>>
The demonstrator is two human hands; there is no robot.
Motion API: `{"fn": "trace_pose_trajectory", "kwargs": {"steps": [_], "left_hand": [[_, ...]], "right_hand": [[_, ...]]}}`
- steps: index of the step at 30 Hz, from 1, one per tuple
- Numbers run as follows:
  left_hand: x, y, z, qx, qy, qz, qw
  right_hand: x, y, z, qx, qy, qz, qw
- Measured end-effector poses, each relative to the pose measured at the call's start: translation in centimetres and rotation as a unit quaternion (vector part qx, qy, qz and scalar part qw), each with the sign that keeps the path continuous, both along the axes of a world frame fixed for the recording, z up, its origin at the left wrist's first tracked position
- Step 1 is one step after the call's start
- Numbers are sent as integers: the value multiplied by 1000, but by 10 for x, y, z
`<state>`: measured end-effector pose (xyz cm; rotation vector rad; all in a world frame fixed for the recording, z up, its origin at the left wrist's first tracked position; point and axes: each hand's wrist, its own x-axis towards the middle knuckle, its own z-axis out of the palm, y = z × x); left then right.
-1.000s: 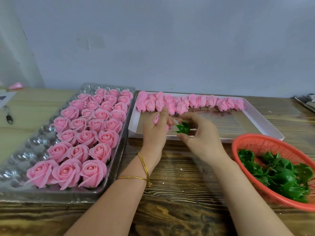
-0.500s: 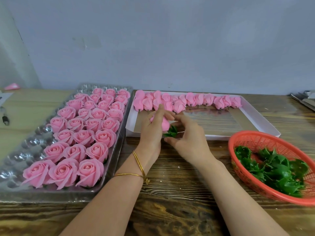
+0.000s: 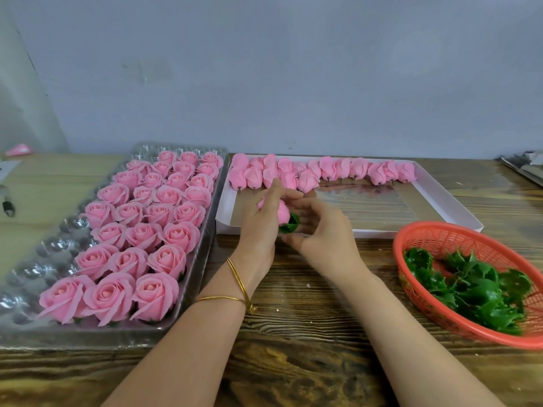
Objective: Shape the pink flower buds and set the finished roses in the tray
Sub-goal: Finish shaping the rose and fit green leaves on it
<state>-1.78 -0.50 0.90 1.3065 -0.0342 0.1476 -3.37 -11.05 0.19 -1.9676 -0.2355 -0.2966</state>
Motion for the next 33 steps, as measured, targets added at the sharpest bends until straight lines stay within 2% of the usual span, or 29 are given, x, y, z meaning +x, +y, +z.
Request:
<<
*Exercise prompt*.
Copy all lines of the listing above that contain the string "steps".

*Answer space*.
Motion API: `{"fn": "trace_pose_trajectory", "kwargs": {"steps": [_], "left_hand": [[_, ...]], "right_hand": [[_, ...]]}}`
- steps: index of the step at 30 Hz, from 1, one per tuple
Motion for the next 33 steps, as measured, targets added at the sharpest bends until straight lines stay within 2% of the usual span, or 29 are given, x, y, z meaning +x, +y, +z.

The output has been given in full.